The Confidential Agent (1939) is a thriller novel by British author Graham Greene. Fueled by Benzedrine, Greene wrote it in six weeks.[1] To avoid distraction, he rented a room in Bloomsbury from a landlady who lived in an apartment below him. He used that apartment in the novel (it's where D. hides for a day) and had an affair with the landlady's daughter.[2] He wrote the book for money[3] and was so displeased with his work that he wanted it published under a pseudonym.[4] But critics took a far different view; The New York Times, for example, called the novel "a magnificent tour-de-force."[5]

Plot summary[edit]

"D", a patriot from a country suffering a civil war, is in England to secure a contract with coal magnate Lord Benditch that will greatly assist the faltering loyalist cause. His country is nameless and the details of its history, geography, and current politics remain vague. However, the reader could have little doubt — and Greene himself admitted as much[6] — that the Spanish Civil War was his main inspiration for the book's depiction of a left-leaning, popular revolutionary republic. Like Spain, the country in The Confidential Agent is embroiled internally in bitter factional fights while fighting a brutal civil war and a land-owning aristocracy determined to destroy the republic to regain its centuries-old privileged position. Underscoring the Spanish connection, in the novel's final section, a ship travelling from England to the unnamed country must sail westward in the Channel and then cross the Bay of Biscay.

Adaptations[edit]

The Confidential Agent was adapted for the radio program Escape by Ken Crossen and broadcast on April 2, 1949, starring Berry Kroeger.

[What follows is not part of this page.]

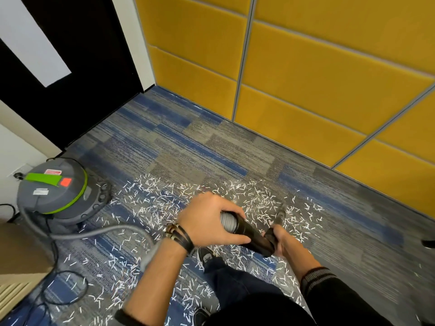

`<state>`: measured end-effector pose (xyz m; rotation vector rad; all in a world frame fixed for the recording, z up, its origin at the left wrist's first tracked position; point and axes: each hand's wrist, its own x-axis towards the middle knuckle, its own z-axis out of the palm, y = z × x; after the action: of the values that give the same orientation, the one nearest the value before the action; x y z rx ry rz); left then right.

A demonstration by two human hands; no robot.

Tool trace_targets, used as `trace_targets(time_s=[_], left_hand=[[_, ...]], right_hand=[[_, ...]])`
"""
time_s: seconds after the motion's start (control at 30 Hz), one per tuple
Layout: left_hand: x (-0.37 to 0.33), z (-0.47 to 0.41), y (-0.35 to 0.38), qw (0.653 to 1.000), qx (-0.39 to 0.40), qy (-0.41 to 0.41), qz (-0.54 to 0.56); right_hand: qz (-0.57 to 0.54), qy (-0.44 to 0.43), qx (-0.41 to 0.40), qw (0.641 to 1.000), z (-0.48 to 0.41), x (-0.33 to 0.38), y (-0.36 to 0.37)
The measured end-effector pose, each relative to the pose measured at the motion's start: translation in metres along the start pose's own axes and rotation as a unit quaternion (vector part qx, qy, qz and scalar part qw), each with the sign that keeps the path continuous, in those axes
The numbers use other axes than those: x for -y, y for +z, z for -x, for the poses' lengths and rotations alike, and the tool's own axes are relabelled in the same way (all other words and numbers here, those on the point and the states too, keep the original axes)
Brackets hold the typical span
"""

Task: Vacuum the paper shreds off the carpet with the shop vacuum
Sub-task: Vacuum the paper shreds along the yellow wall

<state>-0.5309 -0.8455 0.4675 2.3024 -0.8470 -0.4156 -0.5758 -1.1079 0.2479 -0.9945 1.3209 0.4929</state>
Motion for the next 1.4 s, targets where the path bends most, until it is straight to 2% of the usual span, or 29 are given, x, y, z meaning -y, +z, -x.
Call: trace_targets(time_s=[0.13, 0.3, 0.47, 0.63, 0.73, 0.9, 1.0, 1.17, 1.4], left_hand=[[-0.008, 0.003, -0.003, 0.999, -0.032, 0.013, -0.036], [-0.013, 0.009, -0.012, 1.000, -0.012, 0.015, -0.013], [-0.021, 0.028, 0.015, 1.000, 0.007, 0.006, 0.002], [-0.035, 0.041, 0.035, 0.999, -0.048, 0.007, 0.018], [-0.048, 0.039, 0.042, 0.997, -0.073, 0.010, 0.003], [-0.060, 0.022, 0.069, 0.998, -0.063, -0.005, -0.016], [-0.056, 0.000, 0.075, 1.000, -0.016, -0.012, -0.004], [-0.065, -0.034, 0.079, 0.998, 0.054, 0.023, -0.026], [-0.083, -0.059, 0.052, 0.995, 0.005, 0.075, -0.070]], right_hand=[[0.025, -0.010, 0.007, 1.000, 0.008, 0.009, 0.011], [-0.010, -0.017, 0.030, 0.999, 0.007, -0.004, 0.015], [0.015, -0.002, -0.003, 1.000, 0.012, -0.032, -0.022], [0.071, -0.041, -0.023, 0.996, 0.021, -0.020, -0.039], [0.068, -0.065, -0.016, 0.995, 0.024, -0.007, -0.045], [0.041, -0.070, 0.003, 0.997, 0.015, 0.011, -0.054], [-0.008, -0.064, -0.017, 0.998, 0.000, 0.007, -0.071], [-0.068, -0.011, -0.034, 0.997, -0.020, -0.011, -0.109], [-0.098, -0.019, 0.030, 0.995, -0.012, 0.023, -0.083]])
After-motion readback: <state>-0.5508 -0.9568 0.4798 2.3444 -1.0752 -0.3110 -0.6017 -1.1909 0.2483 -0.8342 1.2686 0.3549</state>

The novel was also the basis for the 1945 film Confidential Agent, starring Charles Boyer, Lauren Bacall, and Peter Lorre. In the book, the nationality of the agent is not stated; in the film, he is Spanish.

See also[edit]

References[edit]

  1. ^ Bergonzi, A Study in Greene, p. 69
  2. ^ West, The Quest for Graham Greene, p. 87
  3. ^ Reid, Movie Mystery and Suspense, p. 81
  4. ^ West, op cit, p. 87, 91
  5. ^ Greene: An Annotated Bibliography, p.22
  6. ^ Graham Greene on The Confidential Agent

External links[edit]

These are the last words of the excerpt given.